- **The problem**: Write the entries out exactly, with the final line being the one containing "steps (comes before".

===== Excerpted records

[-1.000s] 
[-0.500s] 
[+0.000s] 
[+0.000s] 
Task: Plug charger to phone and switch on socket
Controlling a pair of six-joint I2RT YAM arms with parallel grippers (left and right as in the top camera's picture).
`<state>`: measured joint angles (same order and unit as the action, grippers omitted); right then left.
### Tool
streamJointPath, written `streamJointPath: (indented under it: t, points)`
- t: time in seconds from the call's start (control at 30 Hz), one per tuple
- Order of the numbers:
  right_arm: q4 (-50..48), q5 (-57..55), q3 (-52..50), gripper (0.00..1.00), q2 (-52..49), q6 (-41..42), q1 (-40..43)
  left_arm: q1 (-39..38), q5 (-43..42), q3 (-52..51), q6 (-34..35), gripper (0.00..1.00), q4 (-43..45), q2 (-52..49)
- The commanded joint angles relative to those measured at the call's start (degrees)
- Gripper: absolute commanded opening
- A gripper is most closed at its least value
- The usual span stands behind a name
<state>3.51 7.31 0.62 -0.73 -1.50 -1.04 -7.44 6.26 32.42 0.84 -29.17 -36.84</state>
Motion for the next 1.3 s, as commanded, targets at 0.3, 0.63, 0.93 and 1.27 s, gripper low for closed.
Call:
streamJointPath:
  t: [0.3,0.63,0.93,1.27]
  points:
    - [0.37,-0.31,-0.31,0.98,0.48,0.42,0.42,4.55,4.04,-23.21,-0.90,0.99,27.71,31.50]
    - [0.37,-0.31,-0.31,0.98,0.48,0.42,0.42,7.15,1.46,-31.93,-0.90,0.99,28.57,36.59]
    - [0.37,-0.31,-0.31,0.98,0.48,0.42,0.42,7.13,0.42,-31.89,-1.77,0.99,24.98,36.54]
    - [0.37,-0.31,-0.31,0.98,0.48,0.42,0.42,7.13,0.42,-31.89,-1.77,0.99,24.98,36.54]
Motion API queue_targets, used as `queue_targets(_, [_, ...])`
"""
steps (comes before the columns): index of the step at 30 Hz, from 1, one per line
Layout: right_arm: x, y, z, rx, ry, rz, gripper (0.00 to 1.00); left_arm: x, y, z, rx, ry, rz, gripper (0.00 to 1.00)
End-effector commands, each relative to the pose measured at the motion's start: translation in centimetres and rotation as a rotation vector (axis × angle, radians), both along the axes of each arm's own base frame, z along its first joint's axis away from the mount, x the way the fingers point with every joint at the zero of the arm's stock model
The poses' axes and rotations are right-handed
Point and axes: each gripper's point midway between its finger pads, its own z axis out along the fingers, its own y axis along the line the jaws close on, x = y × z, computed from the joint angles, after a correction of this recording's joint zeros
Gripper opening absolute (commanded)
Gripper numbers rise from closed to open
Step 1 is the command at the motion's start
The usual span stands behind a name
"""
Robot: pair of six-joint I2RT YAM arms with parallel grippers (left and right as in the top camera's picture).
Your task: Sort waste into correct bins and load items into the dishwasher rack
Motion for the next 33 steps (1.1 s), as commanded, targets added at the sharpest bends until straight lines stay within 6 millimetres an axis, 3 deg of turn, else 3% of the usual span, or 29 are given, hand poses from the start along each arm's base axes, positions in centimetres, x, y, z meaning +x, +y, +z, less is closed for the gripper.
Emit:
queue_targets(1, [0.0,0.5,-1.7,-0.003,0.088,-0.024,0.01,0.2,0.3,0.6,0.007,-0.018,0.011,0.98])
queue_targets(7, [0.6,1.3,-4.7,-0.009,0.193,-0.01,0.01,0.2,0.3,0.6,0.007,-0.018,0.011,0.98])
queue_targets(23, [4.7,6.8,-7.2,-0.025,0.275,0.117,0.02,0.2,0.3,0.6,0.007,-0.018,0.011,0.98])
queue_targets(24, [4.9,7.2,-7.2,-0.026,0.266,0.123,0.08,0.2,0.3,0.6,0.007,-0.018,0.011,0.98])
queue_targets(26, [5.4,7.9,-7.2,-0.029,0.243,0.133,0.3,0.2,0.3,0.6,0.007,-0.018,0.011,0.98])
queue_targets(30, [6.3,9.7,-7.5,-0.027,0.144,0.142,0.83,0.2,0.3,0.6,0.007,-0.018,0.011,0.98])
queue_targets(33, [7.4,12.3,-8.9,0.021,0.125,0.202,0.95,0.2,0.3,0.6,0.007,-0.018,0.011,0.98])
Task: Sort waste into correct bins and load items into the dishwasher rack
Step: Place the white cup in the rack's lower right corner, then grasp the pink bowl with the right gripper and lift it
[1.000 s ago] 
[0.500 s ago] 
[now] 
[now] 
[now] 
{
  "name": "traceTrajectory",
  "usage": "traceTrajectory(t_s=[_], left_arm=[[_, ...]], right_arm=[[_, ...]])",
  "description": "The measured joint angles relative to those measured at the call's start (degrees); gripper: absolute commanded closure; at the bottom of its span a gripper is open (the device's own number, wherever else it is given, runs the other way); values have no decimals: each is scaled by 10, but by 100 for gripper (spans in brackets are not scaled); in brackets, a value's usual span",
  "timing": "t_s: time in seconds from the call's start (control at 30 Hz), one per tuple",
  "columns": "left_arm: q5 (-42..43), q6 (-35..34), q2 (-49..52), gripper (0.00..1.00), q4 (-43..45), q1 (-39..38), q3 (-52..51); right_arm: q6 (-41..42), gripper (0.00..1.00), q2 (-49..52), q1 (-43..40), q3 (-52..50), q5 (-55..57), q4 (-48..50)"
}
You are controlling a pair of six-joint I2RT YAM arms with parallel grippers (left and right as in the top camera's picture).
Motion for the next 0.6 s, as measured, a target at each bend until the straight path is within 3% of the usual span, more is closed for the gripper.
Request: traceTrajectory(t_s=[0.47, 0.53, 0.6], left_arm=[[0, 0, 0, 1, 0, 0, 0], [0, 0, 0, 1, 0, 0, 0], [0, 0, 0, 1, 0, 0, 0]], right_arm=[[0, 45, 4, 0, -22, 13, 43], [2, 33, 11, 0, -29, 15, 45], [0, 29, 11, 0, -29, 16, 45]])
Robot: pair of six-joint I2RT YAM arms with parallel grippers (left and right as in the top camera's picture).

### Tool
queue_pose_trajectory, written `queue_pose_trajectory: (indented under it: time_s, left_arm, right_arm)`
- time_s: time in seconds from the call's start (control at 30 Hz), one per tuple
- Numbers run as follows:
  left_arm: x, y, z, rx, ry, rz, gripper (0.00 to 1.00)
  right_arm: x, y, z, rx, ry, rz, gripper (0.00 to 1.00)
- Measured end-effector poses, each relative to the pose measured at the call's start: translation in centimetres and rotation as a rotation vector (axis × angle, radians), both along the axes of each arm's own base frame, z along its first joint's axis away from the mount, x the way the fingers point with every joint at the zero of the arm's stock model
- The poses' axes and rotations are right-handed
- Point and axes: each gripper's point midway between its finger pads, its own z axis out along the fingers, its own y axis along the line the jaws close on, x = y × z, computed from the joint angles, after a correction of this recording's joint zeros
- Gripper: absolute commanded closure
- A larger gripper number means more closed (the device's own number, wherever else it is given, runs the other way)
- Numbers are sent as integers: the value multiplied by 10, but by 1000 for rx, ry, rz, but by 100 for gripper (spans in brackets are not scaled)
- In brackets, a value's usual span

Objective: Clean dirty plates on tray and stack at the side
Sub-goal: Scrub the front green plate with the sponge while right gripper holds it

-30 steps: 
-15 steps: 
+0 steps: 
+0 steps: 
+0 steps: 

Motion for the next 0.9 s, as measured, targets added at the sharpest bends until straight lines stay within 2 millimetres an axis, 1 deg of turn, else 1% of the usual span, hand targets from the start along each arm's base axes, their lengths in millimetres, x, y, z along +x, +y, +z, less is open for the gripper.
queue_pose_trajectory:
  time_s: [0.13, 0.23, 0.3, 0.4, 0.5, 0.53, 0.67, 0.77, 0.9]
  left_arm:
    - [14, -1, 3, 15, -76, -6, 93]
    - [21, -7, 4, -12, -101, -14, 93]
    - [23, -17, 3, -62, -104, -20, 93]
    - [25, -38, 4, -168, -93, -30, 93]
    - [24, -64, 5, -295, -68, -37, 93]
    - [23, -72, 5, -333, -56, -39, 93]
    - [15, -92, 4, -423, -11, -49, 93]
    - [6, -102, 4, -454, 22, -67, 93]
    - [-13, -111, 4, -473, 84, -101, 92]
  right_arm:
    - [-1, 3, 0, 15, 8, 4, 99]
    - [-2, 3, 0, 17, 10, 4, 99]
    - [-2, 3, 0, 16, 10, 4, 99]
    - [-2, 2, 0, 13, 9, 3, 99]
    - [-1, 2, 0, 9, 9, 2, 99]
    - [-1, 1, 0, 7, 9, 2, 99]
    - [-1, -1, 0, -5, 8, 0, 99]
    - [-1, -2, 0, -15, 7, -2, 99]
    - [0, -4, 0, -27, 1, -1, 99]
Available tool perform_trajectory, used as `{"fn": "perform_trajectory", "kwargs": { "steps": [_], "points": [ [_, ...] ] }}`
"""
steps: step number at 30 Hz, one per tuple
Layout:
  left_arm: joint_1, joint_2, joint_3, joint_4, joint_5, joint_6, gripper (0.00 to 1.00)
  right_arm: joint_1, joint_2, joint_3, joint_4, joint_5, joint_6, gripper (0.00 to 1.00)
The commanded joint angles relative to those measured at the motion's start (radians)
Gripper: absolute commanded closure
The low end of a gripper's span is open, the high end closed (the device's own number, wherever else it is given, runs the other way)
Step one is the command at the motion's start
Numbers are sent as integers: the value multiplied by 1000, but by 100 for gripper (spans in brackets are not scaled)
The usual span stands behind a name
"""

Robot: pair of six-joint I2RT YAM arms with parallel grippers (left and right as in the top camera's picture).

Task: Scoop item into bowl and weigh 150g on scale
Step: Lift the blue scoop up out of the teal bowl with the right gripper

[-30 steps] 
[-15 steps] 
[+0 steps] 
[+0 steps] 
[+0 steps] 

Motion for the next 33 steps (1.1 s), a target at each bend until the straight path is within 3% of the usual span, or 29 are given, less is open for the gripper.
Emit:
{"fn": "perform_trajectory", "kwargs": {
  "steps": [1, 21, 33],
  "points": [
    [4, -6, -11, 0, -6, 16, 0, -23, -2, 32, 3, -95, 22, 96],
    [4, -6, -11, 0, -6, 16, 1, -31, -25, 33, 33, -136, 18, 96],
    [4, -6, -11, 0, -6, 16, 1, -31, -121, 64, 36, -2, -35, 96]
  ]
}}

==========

- **Written solution**:
[-1.000s] 
[-0.500s] 
[+0.000s] 
[+0.000s] 
Task: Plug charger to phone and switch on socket
Controlling a pair of six-joint I2RT YAM arms with parallel grippers (left and right as in the top camera's picture).
`<state>`: measured joint angles (same order and unit as the action, grippers omitted); right then left.
### Tool
streamJointPath, written `streamJointPath: (indented under it: t, points)`
- t: time in seconds from the call's start (control at 30 Hz), one per tuple
- Order of the numbers:
  right_arm: q4 (-50..48), q5 (-57..55), q3 (-52..50), gripper (0.00..1.00), q2 (-52..49), q6 (-41..42), q1 (-40..43)
  left_arm: q1 (-39..38), q5 (-43..42), q3 (-52..51), q6 (-34..35), gripper (0.00..1.00), q4 (-43..45), q2 (-52..49)
- The commanded joint angles relative to those measured at the call's start (degrees)
- Gripper: absolute commanded opening
- A gripper is most closed at its least value
- The usual span stands behind a name
<state>3.51 7.31 0.62 -0.73 -1.50 -1.04 -7.44 6.26 32.42 0.84 -29.17 -36.84</state>
Motion for the next 1.3 s, as commanded, targets at 0.3, 0.63, 0.93 and 1.27 s, gripper low for closed.
Call:
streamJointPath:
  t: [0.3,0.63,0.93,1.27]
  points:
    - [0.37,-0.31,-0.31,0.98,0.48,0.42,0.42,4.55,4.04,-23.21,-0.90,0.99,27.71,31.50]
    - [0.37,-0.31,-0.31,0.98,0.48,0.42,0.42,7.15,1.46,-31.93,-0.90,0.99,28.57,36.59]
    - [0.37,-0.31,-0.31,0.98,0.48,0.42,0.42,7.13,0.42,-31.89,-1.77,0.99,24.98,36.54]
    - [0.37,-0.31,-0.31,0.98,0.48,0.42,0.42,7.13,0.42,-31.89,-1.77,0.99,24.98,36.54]
Motion API queue_targets, used as `queue_targets(_, [_, ...])`
"""
steps (comes before the columns): index of the step at 30 Hz, from 1, one per line

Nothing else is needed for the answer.